§ Records for processing

--------------------

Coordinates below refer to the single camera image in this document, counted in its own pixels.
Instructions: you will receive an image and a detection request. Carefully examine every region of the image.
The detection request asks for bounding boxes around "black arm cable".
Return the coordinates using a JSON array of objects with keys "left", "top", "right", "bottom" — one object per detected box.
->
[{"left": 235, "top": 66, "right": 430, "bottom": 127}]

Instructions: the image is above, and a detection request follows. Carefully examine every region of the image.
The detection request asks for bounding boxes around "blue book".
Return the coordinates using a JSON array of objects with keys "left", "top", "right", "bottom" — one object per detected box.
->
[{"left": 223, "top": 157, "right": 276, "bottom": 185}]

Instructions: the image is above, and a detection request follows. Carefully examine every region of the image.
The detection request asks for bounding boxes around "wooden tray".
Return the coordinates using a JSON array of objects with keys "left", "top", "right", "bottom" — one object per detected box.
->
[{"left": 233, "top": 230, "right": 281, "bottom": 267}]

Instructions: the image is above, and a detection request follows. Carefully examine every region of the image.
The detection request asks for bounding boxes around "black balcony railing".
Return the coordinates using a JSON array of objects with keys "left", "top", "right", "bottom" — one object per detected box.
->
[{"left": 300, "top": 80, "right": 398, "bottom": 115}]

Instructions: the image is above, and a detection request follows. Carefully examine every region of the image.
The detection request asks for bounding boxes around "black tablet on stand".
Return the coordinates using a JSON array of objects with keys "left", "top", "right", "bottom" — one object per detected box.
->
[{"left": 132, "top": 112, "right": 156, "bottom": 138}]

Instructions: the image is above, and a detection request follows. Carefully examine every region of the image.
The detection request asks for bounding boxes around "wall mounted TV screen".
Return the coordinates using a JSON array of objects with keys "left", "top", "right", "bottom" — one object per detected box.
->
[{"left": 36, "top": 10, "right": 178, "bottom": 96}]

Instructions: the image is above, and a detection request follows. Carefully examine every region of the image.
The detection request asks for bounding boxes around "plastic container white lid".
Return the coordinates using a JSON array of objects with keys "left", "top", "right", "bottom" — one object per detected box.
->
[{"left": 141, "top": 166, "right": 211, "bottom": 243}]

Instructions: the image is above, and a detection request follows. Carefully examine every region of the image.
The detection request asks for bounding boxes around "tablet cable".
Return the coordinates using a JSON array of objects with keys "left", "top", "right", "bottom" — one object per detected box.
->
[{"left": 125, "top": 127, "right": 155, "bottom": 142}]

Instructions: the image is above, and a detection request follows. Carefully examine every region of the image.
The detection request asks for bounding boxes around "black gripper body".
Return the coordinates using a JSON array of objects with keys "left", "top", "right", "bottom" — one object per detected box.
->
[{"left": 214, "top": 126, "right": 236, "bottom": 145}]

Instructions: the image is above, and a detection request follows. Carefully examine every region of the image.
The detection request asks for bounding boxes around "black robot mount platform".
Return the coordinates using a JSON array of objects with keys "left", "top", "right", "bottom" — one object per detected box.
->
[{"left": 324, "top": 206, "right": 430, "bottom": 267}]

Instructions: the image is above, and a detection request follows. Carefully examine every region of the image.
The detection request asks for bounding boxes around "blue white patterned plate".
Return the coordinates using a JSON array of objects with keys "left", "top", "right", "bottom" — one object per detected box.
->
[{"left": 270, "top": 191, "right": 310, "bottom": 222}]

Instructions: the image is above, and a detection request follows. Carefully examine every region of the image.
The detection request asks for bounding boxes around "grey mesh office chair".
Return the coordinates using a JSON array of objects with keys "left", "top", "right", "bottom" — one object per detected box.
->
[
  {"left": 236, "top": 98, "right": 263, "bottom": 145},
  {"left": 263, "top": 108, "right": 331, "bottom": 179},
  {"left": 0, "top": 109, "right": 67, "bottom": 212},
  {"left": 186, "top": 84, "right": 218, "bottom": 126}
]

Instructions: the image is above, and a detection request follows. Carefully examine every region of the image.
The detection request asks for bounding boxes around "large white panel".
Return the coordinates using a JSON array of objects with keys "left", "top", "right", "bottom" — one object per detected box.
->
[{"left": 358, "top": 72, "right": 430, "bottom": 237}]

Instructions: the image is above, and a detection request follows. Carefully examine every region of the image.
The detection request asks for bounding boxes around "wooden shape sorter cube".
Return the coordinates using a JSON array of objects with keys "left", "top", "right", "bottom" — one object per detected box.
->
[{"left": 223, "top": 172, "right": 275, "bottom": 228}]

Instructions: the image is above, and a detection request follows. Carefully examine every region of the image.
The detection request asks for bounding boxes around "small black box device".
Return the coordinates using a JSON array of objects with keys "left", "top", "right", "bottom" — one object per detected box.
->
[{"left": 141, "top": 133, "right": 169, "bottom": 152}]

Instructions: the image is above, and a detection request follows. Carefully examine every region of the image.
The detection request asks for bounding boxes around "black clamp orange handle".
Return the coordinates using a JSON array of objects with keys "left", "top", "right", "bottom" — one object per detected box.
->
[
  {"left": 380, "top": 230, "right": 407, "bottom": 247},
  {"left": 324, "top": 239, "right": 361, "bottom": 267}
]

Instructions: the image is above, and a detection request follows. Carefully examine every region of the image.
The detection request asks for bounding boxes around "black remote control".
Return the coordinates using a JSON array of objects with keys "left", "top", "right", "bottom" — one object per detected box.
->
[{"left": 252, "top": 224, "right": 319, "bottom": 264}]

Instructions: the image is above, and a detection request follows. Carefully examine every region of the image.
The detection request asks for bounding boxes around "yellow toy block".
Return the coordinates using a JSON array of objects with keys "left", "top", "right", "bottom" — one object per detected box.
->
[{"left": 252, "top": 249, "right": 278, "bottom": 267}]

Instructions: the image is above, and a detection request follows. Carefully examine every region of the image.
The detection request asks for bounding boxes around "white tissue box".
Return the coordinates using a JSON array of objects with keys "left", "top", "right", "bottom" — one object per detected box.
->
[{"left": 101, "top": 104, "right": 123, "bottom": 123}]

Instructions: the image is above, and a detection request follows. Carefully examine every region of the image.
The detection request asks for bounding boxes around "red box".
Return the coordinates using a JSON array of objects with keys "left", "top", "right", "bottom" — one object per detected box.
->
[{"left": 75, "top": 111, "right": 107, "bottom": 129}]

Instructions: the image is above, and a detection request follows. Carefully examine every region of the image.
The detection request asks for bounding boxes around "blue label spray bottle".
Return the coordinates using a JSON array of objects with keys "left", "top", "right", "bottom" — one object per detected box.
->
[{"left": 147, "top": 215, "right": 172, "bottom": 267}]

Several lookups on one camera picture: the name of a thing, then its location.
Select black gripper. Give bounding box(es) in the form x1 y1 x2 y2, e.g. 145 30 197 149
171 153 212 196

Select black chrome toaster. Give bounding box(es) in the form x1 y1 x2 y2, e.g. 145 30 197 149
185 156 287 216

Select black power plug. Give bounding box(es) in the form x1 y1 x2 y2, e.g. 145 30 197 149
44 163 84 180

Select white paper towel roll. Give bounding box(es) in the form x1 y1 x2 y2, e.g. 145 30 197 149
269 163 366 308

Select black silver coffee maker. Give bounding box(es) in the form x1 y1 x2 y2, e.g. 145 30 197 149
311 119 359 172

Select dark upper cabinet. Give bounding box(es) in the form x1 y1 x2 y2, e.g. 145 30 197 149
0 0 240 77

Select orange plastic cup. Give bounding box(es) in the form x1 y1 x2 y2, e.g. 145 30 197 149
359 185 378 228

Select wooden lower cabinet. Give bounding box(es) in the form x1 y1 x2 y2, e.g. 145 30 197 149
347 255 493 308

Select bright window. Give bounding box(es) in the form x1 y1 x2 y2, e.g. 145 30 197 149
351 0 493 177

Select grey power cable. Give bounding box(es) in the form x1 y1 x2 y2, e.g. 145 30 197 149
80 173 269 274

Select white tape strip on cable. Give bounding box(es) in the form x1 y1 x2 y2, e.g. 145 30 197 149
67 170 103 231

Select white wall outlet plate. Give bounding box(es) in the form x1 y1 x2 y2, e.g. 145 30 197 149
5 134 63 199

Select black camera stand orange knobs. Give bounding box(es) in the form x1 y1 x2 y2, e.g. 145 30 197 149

--------------------

§ Required work
Check each line of the data above for the word "tablet" and say how many lines have it. Give the number alone.

§ Solution
2